- [EXERCISE DIRECTIONS]:
Look through the material below. Return exactly the lines from the one with "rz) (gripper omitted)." through the one with "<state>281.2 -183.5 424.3", both included.

- [DATA IN THIS EXERCISE]:
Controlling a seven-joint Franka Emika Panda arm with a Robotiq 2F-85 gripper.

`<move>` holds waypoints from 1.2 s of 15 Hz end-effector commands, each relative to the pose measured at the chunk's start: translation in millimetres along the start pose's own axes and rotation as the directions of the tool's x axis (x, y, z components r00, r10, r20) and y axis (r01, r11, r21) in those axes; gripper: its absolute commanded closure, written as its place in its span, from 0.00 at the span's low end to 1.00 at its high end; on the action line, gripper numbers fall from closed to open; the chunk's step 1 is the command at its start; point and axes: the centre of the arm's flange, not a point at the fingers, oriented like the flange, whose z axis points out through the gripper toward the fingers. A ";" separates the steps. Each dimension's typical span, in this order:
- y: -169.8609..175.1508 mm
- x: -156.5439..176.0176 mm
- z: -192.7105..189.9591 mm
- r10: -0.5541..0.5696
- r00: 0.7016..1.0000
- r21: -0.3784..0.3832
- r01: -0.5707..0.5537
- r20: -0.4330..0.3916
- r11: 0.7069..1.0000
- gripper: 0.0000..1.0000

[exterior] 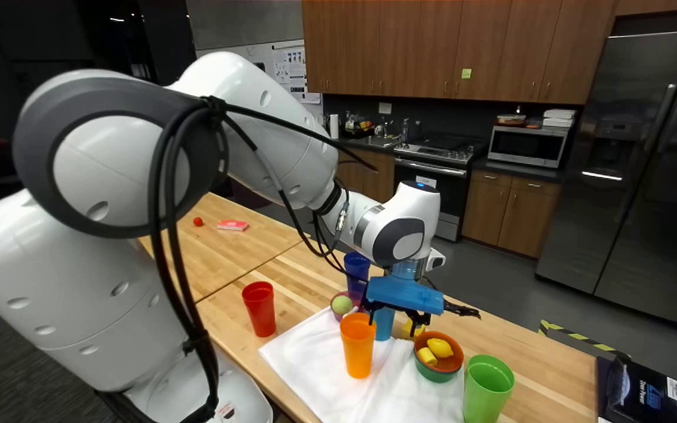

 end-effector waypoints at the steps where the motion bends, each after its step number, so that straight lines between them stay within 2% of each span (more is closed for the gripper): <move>1: -12.5 -12.7 -26.1 0.017 0.999 0.038 -0.016 -0.035 0.999 0.00; 7: -29.1 -9.7 2.6 -0.008 1.000 -0.069 0.010 0.030 0.998 0.00; 11: -42.2 -12.8 35.7 -0.066 0.998 -0.137 0.064 -0.006 0.988 0.00; 16: -55.5 -9.5 56.7 -0.111 0.992 -0.172 0.099 -0.064 0.980 0.00; 17: -57.0 -5.9 57.4 -0.118 0.990 -0.176 0.103 -0.075 0.979 0.02; 18: -57.8 -1.8 57.3 -0.126 0.989 -0.183 0.109 -0.083 0.977 0.26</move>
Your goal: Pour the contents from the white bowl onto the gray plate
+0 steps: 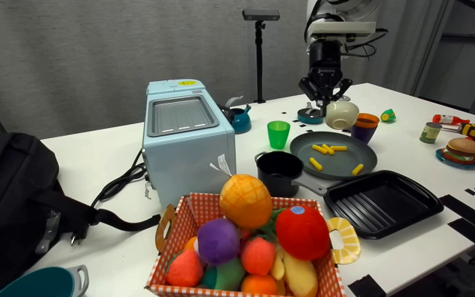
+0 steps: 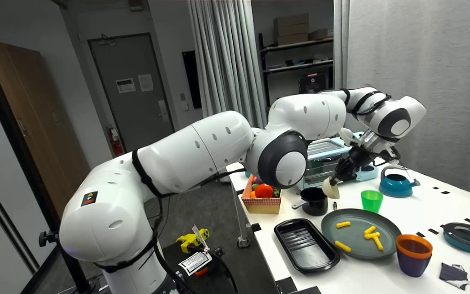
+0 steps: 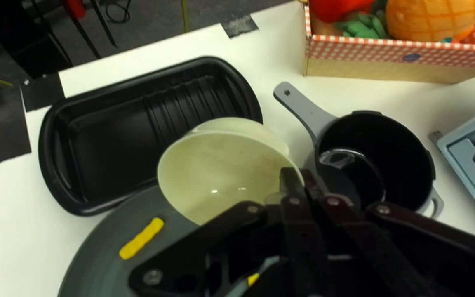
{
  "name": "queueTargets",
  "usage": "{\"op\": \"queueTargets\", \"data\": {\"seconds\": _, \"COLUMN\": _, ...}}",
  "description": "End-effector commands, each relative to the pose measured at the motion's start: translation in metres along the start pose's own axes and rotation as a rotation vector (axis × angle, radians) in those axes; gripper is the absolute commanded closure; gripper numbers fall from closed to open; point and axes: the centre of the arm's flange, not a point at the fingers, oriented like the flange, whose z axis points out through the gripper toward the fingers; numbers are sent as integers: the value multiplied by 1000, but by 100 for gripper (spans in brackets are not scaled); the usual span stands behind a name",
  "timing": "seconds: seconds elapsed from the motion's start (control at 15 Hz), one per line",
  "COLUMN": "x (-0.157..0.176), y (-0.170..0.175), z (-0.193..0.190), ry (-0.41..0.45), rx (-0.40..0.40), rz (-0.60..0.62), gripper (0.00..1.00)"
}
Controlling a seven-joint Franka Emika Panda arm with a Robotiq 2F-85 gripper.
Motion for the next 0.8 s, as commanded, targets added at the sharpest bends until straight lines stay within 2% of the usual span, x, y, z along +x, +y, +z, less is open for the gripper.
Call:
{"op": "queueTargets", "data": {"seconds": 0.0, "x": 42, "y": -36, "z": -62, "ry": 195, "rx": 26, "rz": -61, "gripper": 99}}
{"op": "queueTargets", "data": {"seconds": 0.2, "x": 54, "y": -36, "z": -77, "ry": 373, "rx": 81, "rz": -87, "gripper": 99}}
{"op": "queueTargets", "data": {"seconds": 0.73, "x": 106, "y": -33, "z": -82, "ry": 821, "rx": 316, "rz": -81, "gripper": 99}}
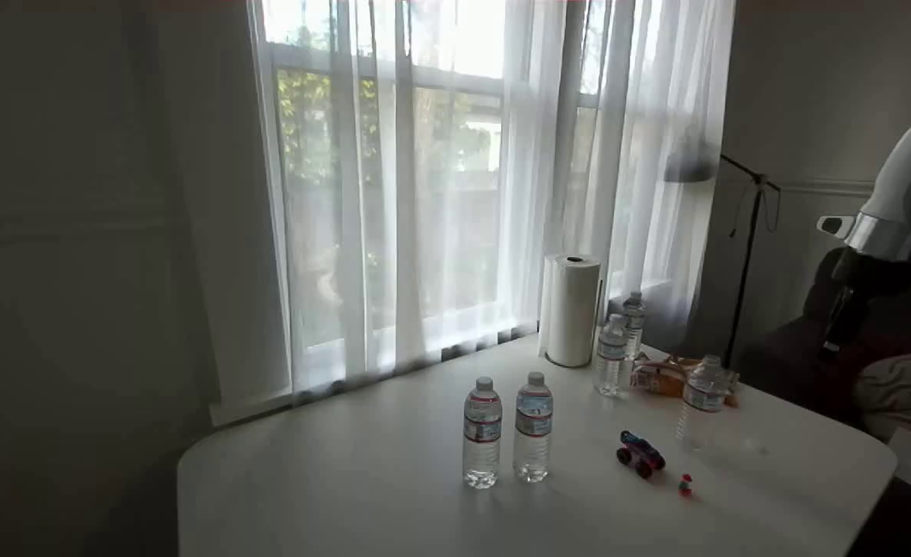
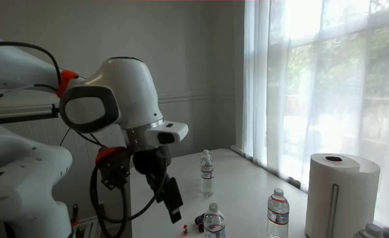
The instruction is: Cover the lid on the open bottle
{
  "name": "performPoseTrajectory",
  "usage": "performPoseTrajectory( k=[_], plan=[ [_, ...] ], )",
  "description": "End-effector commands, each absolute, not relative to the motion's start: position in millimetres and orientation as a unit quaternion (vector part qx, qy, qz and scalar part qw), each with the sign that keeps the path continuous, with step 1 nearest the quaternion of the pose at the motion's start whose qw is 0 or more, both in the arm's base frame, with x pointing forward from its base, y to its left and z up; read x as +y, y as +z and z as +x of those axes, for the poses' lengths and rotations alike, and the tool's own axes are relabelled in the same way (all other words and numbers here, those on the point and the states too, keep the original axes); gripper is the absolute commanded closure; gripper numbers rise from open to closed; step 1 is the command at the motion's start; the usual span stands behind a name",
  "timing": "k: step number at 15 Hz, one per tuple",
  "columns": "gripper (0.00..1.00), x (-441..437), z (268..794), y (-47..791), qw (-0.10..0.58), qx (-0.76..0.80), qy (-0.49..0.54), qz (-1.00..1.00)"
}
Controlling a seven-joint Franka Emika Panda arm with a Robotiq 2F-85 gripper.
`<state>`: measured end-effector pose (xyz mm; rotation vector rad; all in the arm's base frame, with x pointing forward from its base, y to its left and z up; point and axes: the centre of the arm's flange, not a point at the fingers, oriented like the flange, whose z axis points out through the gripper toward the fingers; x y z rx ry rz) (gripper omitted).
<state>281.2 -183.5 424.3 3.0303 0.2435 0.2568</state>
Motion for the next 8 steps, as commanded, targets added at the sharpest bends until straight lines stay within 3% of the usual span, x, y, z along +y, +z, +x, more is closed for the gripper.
performPoseTrajectory(
  k=[1, 8],
  plan=[
    [0.0, -182, 281, 421, 0.043, 0.081, 0.08, 0.993],
    [0.0, -198, 289, 397, 0.042, 0.013, 0.069, 0.997]
  ],
)
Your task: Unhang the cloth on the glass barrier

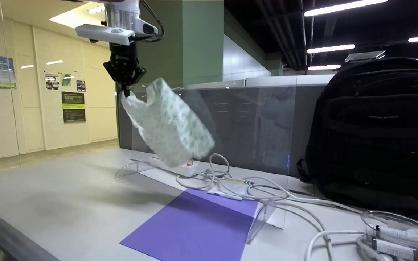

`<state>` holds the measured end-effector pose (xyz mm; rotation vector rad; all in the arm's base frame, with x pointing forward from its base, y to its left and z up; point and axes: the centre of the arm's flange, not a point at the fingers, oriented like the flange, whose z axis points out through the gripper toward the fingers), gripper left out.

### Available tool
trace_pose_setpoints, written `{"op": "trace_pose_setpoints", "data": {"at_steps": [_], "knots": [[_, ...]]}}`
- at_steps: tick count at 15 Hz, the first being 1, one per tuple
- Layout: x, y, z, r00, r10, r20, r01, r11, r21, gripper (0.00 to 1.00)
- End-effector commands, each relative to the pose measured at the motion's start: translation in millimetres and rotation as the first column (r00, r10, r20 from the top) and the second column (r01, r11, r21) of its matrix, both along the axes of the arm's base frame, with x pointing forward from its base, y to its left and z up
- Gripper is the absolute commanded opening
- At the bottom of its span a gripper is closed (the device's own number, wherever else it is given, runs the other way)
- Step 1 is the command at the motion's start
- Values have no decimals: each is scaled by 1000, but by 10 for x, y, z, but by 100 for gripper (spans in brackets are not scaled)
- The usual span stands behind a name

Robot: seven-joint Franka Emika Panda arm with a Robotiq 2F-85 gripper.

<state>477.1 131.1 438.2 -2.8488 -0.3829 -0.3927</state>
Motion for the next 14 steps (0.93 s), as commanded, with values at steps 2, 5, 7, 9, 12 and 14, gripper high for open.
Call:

- [REPLY]:
`<state>`: measured end-effector pose (xyz mm; rotation vector rad; all in the arm's base frame, with x pointing forward from its base, y to its left and z up; point and axes: the centre of the arm's flange, not a point at the fingers, oriented like the flange, whose z axis points out through the gripper toward the fingers; x y z rx ry rz) (gripper omitted).
<state>281.2 -183.5 424.3 3.0303 0.2435 0.2568</state>

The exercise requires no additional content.